If a record holds a picture, please leave the picture out and copy the rest of the record exactly.

(Records from a dataset)
"""
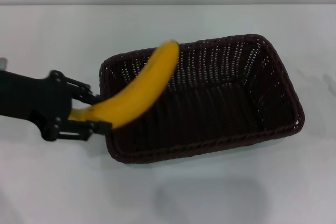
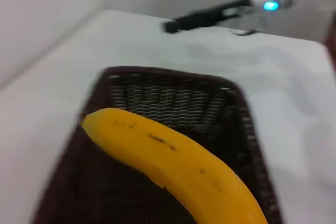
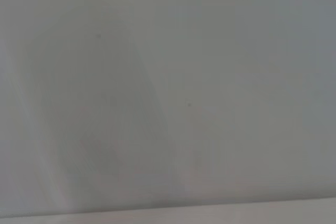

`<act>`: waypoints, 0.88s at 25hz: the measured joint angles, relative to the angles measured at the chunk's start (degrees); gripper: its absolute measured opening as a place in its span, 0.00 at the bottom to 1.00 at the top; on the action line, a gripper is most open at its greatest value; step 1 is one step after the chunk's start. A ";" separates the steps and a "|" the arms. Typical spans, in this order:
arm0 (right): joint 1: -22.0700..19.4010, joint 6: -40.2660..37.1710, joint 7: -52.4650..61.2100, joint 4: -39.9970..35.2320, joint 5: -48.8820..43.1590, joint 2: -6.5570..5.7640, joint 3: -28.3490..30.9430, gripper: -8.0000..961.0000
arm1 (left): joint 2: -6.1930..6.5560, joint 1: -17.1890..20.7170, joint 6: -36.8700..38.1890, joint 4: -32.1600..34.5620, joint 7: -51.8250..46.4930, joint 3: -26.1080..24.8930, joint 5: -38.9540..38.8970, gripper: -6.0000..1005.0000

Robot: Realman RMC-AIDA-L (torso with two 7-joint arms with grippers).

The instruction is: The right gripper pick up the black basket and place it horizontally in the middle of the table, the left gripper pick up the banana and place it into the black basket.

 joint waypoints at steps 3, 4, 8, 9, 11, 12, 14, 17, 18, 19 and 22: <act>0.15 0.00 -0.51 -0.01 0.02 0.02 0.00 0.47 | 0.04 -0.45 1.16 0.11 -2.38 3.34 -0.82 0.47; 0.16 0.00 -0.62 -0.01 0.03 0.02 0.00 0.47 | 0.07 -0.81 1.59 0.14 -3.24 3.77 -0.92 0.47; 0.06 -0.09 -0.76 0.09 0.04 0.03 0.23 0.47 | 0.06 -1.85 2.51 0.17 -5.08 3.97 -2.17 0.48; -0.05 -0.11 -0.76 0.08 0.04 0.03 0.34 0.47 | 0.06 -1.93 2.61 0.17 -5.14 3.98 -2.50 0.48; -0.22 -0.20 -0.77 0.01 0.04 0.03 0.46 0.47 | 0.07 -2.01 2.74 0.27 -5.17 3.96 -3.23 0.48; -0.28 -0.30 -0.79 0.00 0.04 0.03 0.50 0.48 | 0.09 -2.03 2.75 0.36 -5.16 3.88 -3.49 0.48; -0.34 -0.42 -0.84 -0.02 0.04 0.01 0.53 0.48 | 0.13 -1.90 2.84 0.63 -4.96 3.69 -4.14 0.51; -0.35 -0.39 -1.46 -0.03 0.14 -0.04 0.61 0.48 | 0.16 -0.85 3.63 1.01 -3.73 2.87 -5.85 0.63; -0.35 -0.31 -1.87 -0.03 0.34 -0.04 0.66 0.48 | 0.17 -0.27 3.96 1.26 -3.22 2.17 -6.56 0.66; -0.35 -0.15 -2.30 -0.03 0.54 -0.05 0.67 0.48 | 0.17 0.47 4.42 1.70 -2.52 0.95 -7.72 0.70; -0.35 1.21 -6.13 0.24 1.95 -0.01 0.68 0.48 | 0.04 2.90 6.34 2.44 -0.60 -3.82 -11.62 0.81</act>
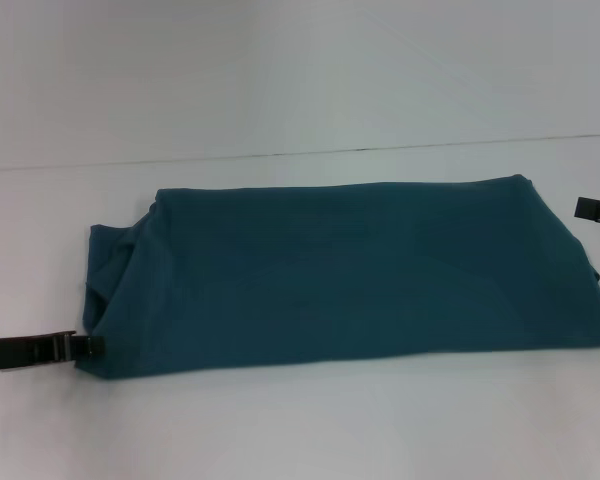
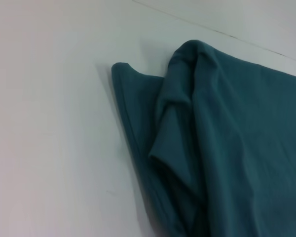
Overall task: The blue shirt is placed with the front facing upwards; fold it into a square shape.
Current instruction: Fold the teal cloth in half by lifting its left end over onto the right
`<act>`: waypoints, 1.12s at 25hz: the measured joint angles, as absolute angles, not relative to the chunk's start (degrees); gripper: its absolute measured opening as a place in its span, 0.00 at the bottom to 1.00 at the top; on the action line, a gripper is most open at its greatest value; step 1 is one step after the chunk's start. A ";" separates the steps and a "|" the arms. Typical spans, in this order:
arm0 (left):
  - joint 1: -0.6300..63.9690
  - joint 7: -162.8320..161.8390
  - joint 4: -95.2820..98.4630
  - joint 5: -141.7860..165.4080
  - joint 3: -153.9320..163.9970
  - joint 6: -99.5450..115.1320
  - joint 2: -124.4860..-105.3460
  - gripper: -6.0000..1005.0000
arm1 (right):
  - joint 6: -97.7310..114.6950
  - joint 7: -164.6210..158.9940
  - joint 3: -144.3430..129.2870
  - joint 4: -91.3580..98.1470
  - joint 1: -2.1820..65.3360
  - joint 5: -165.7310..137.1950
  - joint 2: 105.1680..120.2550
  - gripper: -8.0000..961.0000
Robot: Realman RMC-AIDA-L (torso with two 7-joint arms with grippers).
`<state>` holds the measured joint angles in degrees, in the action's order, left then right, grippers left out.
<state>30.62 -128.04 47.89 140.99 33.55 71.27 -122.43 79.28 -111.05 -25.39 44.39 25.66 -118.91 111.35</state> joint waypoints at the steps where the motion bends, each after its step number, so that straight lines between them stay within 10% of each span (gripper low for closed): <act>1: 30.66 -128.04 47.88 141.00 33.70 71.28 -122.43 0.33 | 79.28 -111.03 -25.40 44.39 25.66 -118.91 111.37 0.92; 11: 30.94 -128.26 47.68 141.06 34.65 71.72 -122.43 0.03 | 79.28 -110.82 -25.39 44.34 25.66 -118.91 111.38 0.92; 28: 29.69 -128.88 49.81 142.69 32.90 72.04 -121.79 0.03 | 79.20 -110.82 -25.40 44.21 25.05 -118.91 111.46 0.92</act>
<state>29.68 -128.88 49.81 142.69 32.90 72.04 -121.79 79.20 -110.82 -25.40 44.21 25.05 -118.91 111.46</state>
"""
Final answer:
`<act>`: waypoints, 0.88s at 25hz: the measured joint angles, relative to the angles measured at the chunk's start (degrees); gripper: its absolute measured opening as a place in its span, 0.00 at the bottom to 1.00 at the top; on the action line, a gripper is most open at its greatest value; step 1 is one step after the chunk's start. A ";" separates the steps and a "|" the arms. Typical spans, in this order:
arm0 (right): joint 1: -22.0700..19.4010, joint 6: -40.2660..37.1710, joint 7: -52.4650..61.2100, joint 4: -39.9970..35.2320, joint 5: -48.8820..43.1590, joint 2: -6.5570..5.7640, joint 3: -28.3490..30.9430, gripper: -8.0000..961.0000
arm1 (left): joint 2: -6.1930..6.5560, joint 1: -17.1890..20.7170, joint 6: -36.8700..38.1890, joint 4: -32.1600..34.5620, joint 7: -51.8250..46.4930, joint 3: -26.1080..24.8930, joint 5: -38.9540..38.8970, gripper: -6.0000..1005.0000

Robot: Realman RMC-AIDA-L (torso with two 7-joint arms with grippers).

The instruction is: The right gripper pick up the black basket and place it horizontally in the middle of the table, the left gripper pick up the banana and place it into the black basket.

 joint waypoints at steps 3, 4, 8, 9, 11, 12, 14, 17, 18, 19 and 22: <act>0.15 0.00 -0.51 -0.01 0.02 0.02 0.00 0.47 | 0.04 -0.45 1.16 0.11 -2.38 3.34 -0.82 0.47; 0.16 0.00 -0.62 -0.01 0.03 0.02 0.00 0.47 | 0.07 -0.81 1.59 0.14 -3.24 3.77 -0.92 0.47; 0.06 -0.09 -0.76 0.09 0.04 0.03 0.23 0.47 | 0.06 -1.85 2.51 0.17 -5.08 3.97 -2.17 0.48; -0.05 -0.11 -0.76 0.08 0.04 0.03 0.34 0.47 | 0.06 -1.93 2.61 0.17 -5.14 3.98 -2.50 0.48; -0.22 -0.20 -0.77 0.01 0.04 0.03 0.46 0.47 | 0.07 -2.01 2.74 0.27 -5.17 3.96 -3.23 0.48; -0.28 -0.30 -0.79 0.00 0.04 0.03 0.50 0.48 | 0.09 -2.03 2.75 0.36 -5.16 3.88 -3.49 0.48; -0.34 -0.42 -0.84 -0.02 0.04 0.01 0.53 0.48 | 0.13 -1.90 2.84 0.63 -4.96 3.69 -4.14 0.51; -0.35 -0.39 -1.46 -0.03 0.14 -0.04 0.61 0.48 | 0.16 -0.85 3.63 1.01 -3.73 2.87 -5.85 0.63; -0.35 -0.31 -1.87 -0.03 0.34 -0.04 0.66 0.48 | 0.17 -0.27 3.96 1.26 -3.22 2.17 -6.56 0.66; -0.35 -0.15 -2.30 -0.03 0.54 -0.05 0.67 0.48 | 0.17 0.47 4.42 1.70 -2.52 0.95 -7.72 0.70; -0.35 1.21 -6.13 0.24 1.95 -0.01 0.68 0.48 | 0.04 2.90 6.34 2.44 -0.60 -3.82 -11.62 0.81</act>
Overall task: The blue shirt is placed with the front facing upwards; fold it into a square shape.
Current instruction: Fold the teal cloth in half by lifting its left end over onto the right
`<act>`: waypoints, 1.12s at 25hz: the measured joint angles, as absolute angles, not relative to the chunk's start (degrees); gripper: its absolute measured opening as a place in its span, 0.00 at the bottom to 1.00 at the top; on the action line, a gripper is most open at its greatest value; step 1 is one step after the chunk's start. A ";" separates the steps and a "|" the arms. Typical spans, in this order:
arm0 (left):
  - joint 1: -0.6300..63.9690
  - joint 7: -162.8320..161.8390
  - joint 4: -95.2820..98.4630
  - joint 5: -141.7860..165.4080
  - joint 3: -153.9320..163.9970
  - joint 6: -99.5450..115.1320
  - joint 2: -124.4860..-105.3460
  - gripper: -6.0000..1005.0000
arm1 (right):
  - joint 6: -97.7310..114.6950
  - joint 7: -164.6210..158.9940
  - joint 3: -144.3430..129.2870
  - joint 4: -91.3580..98.1470
  - joint 1: -2.1820..65.3360
  - joint 5: -165.7310..137.1950
  - joint 2: 105.1680..120.2550
  - gripper: -8.0000..961.0000
Robot: Realman RMC-AIDA-L (torso with two 7-joint arms with grippers).
`<state>` holds the measured joint angles in degrees, in the action's order, left then right, grippers left out.
<state>30.62 -128.04 47.89 140.99 33.55 71.27 -122.43 79.28 -111.05 -25.39 44.39 25.66 -118.91 111.35</state> joint waypoints at the steps where the motion bends, each after its step number, so that straight lines between them stay within 10% of each span (gripper low for closed): <act>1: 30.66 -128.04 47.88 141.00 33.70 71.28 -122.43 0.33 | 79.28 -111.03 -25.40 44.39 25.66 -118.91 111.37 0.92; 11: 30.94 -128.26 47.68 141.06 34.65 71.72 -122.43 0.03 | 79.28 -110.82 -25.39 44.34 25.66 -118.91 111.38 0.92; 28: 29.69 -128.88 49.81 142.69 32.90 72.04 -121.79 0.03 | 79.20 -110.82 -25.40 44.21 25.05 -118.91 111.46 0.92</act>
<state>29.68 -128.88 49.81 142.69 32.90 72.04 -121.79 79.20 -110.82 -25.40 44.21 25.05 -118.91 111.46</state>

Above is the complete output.